L'origine la plus célèbre — sinon la plus certaine — vient du triomphe romain, cérémonie au cours de laquelle un général victorieux paradait dans Rome, couronné de laurier, sur un char doré. Selon une tradition rapportée par Tertullien (Apologétique, II), un esclave public se tenait derrière lui, tenait la couronne au-dessus de sa tête, et lui murmurait à l'oreille : « Respice post te ! Hominem te memento ! » — « Regarde derrière toi ! Souviens-toi que tu n'es qu'un homme ! » Le détail est invérifiable, mais l'image — la voix qui ramène le triomphateur à sa condition — est devenue inséparable de l'idée.
C'est dans le stoïcisme que la pratique prend sa forme philosophique. Sénèque, dans ses Lettres à Lucilius, conseille de regarder chaque jour comme s'il pouvait être le dernier ; Marc Aurèle, dans ses Pensées, revient sans cesse sur la brièveté de la vie.

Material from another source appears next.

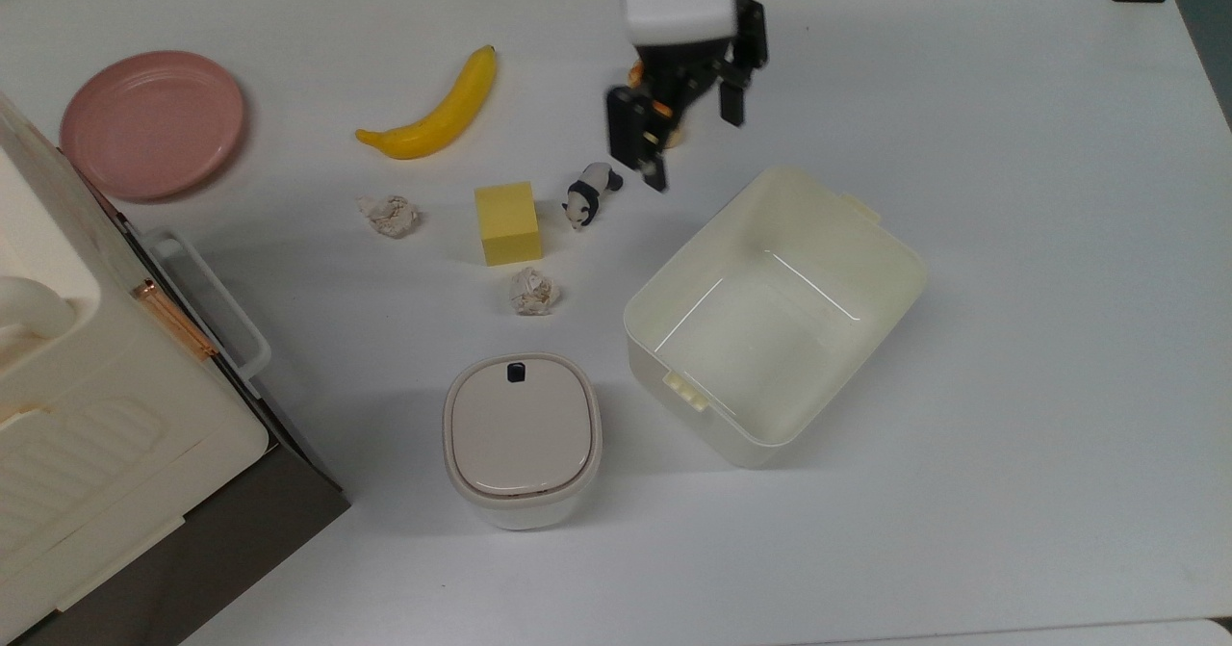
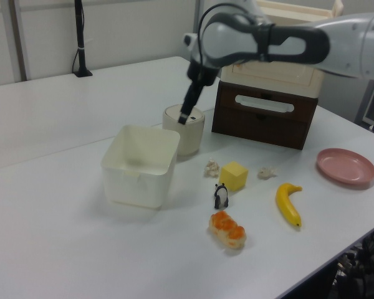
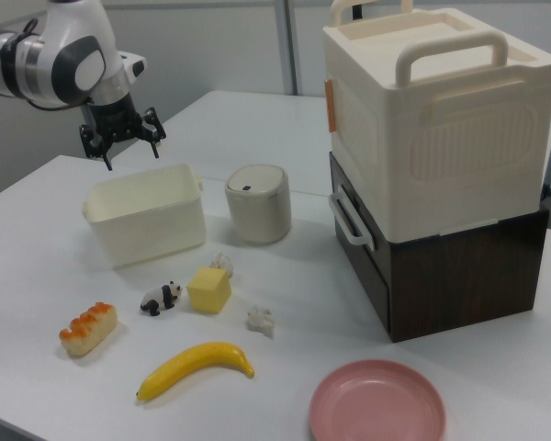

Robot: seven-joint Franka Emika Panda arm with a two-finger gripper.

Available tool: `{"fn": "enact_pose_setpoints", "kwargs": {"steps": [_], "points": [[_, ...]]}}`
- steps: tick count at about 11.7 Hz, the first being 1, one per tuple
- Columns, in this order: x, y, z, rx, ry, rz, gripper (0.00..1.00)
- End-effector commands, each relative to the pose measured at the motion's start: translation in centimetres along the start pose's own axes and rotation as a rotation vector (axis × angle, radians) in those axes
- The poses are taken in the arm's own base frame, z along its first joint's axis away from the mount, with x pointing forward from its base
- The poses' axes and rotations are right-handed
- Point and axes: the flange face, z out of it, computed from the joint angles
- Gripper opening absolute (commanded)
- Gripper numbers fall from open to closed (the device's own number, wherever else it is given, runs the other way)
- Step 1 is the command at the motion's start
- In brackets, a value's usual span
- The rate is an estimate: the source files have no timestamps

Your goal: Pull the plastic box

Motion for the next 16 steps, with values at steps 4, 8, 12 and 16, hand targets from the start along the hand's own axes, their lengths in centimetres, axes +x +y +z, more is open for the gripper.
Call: {"fn": "enact_pose_setpoints", "kwargs": {"steps": [4, 8, 12, 16], "points": [[5.7, -2.2, 6.7, -0.002, 0.057, 0.01, 1.0], [4.7, -2.3, 9.1, 0.005, 0.008, -0.094, 1.0], [3.8, -2.6, 11.1, 0.024, -0.029, -0.12, 1.0], [1.5, -3.2, 14.8, 0.055, -0.115, -0.12, 1.0]]}}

Ce n'est pas un appel à la tristesse — c'est une discipline d'attention : qui se sait mortel cesse de gaspiller le présent en futilités.
Le christianisme médiéval reprend la formule sous une autre clé — celle du salut — et y greffe l'iconographie des crânes, des sabliers et des bougies fumantes des vanitas du XVIIᵉ siècle.